**YOUR ASSIGNMENT**
Using the records below, repeat exactly the lines from the one holding "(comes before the" through the one holding "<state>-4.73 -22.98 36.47", both ends included, and no others.

+---+

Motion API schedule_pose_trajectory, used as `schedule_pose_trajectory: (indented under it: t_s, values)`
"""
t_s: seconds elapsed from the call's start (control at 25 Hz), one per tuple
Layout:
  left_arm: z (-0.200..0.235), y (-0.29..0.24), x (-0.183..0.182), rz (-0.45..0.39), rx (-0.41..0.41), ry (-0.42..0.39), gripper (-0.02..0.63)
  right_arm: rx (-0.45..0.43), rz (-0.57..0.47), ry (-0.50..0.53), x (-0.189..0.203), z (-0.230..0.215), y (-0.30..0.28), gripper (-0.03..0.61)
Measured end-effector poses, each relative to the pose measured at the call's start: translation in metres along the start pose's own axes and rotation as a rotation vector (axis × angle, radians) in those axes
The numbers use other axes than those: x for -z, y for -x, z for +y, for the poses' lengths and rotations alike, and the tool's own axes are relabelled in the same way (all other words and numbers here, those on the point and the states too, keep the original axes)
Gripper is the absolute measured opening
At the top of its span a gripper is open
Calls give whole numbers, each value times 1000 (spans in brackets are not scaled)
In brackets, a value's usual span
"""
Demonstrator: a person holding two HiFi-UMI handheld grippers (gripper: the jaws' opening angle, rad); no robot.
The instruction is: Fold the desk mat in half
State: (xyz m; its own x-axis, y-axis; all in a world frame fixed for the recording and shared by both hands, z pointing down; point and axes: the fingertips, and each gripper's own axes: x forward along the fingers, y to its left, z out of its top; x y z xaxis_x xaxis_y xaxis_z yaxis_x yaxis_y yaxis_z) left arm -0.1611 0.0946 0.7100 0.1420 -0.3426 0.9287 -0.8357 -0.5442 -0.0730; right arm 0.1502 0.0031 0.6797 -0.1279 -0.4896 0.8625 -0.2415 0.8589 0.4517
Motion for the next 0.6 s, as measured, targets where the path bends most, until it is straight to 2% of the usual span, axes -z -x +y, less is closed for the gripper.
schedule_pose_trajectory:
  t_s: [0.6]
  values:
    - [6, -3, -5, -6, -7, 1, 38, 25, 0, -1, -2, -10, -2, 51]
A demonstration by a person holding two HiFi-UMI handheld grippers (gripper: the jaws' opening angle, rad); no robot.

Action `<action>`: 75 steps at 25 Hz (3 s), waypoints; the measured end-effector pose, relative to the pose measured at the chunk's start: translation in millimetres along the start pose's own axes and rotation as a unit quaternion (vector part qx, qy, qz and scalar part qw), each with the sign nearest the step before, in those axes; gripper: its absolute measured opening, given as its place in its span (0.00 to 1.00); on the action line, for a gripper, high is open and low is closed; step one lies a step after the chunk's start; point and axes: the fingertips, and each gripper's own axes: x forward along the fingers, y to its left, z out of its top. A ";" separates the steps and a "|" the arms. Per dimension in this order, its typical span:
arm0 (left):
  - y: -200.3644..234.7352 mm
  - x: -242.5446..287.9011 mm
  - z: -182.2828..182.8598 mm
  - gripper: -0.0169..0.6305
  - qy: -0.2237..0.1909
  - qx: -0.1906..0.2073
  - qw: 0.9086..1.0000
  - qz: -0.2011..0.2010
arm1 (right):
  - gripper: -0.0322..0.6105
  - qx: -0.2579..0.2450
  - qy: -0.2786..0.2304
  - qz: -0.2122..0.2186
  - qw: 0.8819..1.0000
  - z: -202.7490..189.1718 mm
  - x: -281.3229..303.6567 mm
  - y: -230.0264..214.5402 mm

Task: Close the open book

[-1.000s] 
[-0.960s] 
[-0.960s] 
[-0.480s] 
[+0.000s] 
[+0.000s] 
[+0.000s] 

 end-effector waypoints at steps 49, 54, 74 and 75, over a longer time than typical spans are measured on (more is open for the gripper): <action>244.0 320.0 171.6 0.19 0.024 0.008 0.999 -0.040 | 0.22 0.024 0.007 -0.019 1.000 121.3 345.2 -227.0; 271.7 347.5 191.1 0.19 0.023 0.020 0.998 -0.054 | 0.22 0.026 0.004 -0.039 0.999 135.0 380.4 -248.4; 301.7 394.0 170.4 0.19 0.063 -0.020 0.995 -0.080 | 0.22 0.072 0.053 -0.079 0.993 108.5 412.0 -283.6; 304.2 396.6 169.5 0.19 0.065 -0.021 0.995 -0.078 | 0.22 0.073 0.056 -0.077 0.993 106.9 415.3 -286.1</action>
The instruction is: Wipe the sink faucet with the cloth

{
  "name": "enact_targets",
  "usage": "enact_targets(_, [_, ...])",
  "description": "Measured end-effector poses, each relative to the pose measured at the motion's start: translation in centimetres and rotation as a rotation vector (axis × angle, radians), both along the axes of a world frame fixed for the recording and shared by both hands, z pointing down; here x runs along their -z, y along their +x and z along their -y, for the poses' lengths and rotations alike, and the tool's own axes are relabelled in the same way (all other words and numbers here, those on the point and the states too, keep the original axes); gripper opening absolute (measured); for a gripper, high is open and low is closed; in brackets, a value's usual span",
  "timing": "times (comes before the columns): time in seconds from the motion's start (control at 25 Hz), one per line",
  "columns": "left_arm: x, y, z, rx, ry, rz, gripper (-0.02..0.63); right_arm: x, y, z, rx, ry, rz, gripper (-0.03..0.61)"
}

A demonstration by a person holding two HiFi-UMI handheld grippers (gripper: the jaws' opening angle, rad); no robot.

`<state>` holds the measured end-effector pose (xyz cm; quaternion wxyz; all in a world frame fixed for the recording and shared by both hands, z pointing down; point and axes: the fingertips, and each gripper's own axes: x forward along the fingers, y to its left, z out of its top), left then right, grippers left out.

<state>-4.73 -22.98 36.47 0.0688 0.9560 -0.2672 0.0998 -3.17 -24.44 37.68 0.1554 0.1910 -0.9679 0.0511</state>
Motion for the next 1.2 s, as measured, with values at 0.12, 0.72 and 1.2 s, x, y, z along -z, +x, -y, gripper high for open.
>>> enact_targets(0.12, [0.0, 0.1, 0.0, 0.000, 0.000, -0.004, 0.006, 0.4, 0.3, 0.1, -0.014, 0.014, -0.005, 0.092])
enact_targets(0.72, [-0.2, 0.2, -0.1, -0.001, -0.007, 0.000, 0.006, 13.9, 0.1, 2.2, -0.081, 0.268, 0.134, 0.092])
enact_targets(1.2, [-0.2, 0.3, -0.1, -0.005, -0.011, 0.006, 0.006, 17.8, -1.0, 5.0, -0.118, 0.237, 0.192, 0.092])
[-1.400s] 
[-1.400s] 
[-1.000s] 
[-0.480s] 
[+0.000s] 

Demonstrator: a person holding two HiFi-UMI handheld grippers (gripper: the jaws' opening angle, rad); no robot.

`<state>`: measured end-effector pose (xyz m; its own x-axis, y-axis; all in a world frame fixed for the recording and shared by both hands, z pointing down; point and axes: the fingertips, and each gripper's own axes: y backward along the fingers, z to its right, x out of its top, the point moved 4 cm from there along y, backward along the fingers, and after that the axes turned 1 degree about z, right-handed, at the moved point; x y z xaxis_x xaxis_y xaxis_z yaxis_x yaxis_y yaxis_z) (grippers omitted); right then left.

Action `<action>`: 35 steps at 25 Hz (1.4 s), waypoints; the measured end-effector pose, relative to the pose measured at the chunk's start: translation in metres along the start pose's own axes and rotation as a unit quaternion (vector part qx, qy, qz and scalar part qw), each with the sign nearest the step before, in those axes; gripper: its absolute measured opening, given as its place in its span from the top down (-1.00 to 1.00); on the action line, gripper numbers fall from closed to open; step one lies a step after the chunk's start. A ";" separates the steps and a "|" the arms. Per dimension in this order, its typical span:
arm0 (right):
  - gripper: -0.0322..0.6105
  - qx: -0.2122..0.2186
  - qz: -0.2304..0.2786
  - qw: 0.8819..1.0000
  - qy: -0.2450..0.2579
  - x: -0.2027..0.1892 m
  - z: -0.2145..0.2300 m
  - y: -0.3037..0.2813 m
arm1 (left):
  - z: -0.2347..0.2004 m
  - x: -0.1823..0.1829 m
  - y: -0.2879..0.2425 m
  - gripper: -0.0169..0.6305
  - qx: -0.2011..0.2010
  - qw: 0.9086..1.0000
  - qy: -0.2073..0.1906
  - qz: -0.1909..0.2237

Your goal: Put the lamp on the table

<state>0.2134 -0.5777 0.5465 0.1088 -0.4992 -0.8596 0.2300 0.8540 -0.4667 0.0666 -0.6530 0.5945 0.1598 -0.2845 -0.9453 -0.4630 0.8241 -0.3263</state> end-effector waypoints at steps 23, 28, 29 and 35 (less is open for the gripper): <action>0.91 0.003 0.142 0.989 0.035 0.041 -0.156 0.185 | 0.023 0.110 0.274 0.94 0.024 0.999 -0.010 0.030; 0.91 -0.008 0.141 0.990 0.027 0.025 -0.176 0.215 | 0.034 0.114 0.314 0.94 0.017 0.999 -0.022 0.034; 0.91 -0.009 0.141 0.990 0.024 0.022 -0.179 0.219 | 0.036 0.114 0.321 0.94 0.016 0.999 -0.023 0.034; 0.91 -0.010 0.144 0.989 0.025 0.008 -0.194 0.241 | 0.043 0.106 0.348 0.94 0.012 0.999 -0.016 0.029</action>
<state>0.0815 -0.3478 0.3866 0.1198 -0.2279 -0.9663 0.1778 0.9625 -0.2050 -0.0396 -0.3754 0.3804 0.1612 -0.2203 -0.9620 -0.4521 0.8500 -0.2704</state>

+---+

**OUTPUT FOR THIS EXERCISE**
  "timing": "times (comes before the columns): time in seconds from the motion's start (control at 25 Hz), one per line",
  "columns": "left_arm: x, y, z, rx, ry, rz, gripper (-0.02..0.63); right_arm: x, y, z, rx, ry, rz, gripper (-0.03..0.61)"
}

A demonstration by a person holding two HiFi-UMI handheld grippers (gripper: the jaws' opening angle, rad); no robot.

`<state>` holds the measured end-effector pose (xyz cm; quaternion wxyz; all in a world frame fixed for the recording and shared by both hands, z pointing down; point and axes: the fingertips, and each gripper's own axes: x forward along the fingers, y to its left, z out of its top), left then right, grippers left out.

<state>-4.73 -22.98 36.47 0.0688 0.9560 -0.2672 0.0998 -3.17 -24.44 37.68 0.1554 0.1910 -0.9679 0.0511</state>

What the exercise required is now done.